Social isolation occurs when the abuser controls everything the woman does, who she meets, who she talks to, where she goes, what she reads, etc. He restrains her social and professional engagements, mail, phone calls, and justifies his behaviour with jealousy.

Financial control- when the abuser prevents the woman from her work, takes control over her savings, forces her beg him for money, takes away her access to financial resources and to information about the family budget, which makes the victim extremly vulnerable and dependant.

Emotional violence - The abuser makes the victim feel constantly guilty, unsatisfied by self, insane. This behaviour includes insulting and disqualifying the victim before friends and family, blaming her for things the abuser himself has done. The abuser denies the presence of violence and its seriousness. He claims that the victim is responsible for what happens in the couple and actually she is the one who provokes the violence.

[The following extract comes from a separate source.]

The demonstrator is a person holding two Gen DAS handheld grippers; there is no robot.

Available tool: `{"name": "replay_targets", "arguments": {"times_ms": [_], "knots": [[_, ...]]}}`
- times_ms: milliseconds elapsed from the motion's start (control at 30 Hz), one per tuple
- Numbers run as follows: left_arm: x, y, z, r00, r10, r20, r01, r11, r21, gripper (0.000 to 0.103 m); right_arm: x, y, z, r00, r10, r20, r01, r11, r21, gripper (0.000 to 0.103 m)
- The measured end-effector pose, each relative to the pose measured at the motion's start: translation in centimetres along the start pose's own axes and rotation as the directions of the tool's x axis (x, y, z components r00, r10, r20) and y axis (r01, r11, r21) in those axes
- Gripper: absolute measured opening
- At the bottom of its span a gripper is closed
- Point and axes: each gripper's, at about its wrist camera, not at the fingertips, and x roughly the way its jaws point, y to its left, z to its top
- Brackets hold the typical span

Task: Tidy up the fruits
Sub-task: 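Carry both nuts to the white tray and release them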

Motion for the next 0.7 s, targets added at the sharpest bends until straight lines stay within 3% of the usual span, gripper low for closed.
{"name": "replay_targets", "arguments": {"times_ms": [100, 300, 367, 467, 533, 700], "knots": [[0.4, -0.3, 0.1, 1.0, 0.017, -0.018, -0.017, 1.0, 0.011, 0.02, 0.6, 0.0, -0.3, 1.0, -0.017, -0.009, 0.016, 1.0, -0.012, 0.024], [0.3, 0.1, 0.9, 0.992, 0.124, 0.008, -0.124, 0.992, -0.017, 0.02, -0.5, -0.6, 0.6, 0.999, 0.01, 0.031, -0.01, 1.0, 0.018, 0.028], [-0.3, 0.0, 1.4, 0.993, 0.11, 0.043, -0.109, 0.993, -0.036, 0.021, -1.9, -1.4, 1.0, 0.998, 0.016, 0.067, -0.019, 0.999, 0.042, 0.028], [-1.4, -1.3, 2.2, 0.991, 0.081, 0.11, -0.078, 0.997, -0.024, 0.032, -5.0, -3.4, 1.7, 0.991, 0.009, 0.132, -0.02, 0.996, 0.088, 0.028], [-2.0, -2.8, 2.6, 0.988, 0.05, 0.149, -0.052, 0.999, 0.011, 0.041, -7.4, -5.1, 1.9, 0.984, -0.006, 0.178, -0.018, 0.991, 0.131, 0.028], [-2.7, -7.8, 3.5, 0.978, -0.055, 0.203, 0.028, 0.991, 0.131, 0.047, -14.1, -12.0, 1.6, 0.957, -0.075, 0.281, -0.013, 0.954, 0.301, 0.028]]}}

Using the children to control or punish the spouse- the abuser makes the victim feel guilty for her children. He uses them to pass her messages, threatens that he is going to take them away, uses their visitations (in case of divorce) to control the victim. He also ruins the authority of the mother. Sometimes, abusers use the children as witnesses in the court against the victim or involve the children into attacks against the victim. This behavior is used to compel the victim to the abuser’s demands.